Tackling the Generative Learning Trilemma with Denoising Diffusion GANs

1 The University of Chicago
2 NVIDIA

ICLR 2022 (spotlight)

Generative denoising diffusion models typically assume that the denoising distribution can be modeled by a Gaussian distribution. This assumption holds only for small denoising steps, which in practice translates to thousands of denoising steps in the synthesis process. In our denoising diffusion GANs, we represent the denoising model using multimodal and complex conditional GANs, enabling us to efficiently generate data in as few as two steps.

News


event [Jan 2022] Our paper is accepted to ICLR 2022 as a spotlight paper!
event [Dec 2021] Twitter thread explaining the work in detail.
event [Dec 2021] Project page released!
event [Dec 2021] Draft released on arXiv!

Abstract


A wide variety of deep generative models has been developed in the past decade. Yet, these models often struggle with simultaneously addressing three key requirements including: high sample quality, mode coverage, and fast sampling. We call the challenge imposed by these requirements the generative learning trilemma, as the existing models often trade some of them for others. Particularly, denoising diffusion models have shown impressive sample quality and diversity, but their expensive sampling does not yet allow them to be applied in many real-world applications. In this paper, we argue that slow sampling in these models is fundamentally attributed to the Gaussian assumption in the denoising step which is justified only for small step sizes. To enable denoising with large steps, and hence, to reduce the total number of denoising steps, we propose to model the denoising distribution using a complex multimodal distribution. We introduce denoising diffusion generative adversarial networks (denoising diffusion GANs) that model each denoising step using a multimodal conditional GAN. Through extensive evaluations, we show that denoising diffusion GANs obtain sample quality and diversity competitive with original diffusion models while being 2000× faster on the CIFAR-10 dataset. Compared to traditional GANs, our model exhibits better mode coverage and sample diversity. To the best of our knowledge, denoising diffusion GAN is the first model that reduces sampling cost in diffusion models to an extent that allows them to be applied to real-world applications inexpensively.

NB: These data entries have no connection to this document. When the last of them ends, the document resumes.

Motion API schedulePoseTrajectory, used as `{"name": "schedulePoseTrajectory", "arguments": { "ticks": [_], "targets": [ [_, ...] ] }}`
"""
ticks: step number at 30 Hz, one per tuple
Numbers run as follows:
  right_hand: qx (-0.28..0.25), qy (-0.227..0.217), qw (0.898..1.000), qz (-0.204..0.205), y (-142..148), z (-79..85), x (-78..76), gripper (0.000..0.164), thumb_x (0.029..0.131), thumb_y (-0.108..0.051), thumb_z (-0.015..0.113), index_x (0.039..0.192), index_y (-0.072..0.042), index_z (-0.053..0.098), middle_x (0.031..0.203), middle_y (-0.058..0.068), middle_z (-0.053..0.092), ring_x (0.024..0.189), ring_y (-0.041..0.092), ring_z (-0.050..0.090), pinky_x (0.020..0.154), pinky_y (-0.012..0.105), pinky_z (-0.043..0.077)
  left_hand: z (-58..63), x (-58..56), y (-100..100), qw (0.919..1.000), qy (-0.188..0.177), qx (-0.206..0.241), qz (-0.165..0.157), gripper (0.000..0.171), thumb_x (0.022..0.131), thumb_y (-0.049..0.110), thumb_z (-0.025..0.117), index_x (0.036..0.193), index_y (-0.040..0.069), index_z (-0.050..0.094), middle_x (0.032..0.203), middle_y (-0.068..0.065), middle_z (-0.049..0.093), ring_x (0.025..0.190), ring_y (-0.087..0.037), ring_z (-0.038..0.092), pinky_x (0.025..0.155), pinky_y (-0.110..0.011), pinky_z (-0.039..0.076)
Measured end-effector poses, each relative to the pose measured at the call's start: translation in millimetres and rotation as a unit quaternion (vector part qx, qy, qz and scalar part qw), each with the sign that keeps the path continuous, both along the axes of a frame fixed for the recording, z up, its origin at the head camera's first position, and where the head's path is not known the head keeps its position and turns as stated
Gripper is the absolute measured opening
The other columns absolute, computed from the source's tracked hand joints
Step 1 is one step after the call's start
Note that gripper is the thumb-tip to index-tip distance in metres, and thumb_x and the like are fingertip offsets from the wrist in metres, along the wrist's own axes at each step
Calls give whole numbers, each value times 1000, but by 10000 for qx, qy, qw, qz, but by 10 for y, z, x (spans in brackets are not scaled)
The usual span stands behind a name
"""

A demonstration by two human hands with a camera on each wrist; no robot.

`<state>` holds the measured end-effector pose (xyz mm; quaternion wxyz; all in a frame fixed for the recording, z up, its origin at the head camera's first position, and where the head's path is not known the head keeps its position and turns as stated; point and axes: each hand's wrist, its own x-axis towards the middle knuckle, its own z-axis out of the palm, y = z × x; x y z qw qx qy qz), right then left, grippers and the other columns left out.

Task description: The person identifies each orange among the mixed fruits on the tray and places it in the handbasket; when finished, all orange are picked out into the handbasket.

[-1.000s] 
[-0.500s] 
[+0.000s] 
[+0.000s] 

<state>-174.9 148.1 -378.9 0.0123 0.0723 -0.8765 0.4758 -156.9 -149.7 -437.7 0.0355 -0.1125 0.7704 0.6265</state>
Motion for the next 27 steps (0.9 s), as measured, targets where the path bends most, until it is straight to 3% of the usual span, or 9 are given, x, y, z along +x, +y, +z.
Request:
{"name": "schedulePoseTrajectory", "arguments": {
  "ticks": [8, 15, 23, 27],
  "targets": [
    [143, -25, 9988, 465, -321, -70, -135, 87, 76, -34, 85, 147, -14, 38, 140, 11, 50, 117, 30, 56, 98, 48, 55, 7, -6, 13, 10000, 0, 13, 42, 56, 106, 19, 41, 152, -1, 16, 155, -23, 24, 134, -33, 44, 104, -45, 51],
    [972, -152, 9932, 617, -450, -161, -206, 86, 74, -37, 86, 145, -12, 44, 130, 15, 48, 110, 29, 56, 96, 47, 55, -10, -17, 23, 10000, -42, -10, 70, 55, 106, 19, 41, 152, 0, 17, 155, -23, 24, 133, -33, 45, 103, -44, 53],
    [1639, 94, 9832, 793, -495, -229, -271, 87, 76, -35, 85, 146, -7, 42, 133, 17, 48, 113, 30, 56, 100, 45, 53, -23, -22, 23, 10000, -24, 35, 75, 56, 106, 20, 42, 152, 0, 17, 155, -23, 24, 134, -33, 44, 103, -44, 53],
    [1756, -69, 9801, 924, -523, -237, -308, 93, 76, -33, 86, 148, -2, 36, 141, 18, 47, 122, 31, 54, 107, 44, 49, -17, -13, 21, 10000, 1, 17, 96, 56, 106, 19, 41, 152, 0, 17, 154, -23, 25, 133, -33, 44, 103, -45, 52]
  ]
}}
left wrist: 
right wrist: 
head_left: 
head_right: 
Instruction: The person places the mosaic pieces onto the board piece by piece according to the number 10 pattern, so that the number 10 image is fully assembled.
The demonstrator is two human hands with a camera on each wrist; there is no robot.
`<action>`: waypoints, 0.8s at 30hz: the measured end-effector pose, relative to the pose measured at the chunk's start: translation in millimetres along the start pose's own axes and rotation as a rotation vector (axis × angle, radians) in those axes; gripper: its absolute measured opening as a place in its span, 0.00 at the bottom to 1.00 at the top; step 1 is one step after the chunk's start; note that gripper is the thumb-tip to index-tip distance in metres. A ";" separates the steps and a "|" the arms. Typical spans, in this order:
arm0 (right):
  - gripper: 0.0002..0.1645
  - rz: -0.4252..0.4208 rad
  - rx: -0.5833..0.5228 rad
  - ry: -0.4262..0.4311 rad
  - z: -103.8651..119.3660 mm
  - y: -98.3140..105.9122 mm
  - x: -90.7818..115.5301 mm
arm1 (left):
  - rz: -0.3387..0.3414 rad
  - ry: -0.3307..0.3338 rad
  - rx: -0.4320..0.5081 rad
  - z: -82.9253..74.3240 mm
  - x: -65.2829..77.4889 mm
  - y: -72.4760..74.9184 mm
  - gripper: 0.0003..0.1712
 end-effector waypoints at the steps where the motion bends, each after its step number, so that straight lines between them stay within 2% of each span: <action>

The Generative Learning Trilemma


In the past decade, a plethora of deep generative models has been developed for various domains such as images, audio, point clouds and graphs. However, current generative learning frameworks cannot yet simultaneously satisfy three key requirements, often needed for their wide adoption in real-world problems. These requirements include (i) high-quality sampling, (ii) mode coverage and sample diversity, and (iii) fast and computationally inexpensive sampling. For example, most current works in image synthesis focus on high-quality generation. However, mode coverage and data diversity are important for better representing minorities and for reducing the negative social impacts of generative models. Additionally, applications such as interactive image editing or real-time speech synthesis require fast sampling. Here, we identify the challenge posed by these requirements as the generative learning trilemma, since existing models usually compromise between them.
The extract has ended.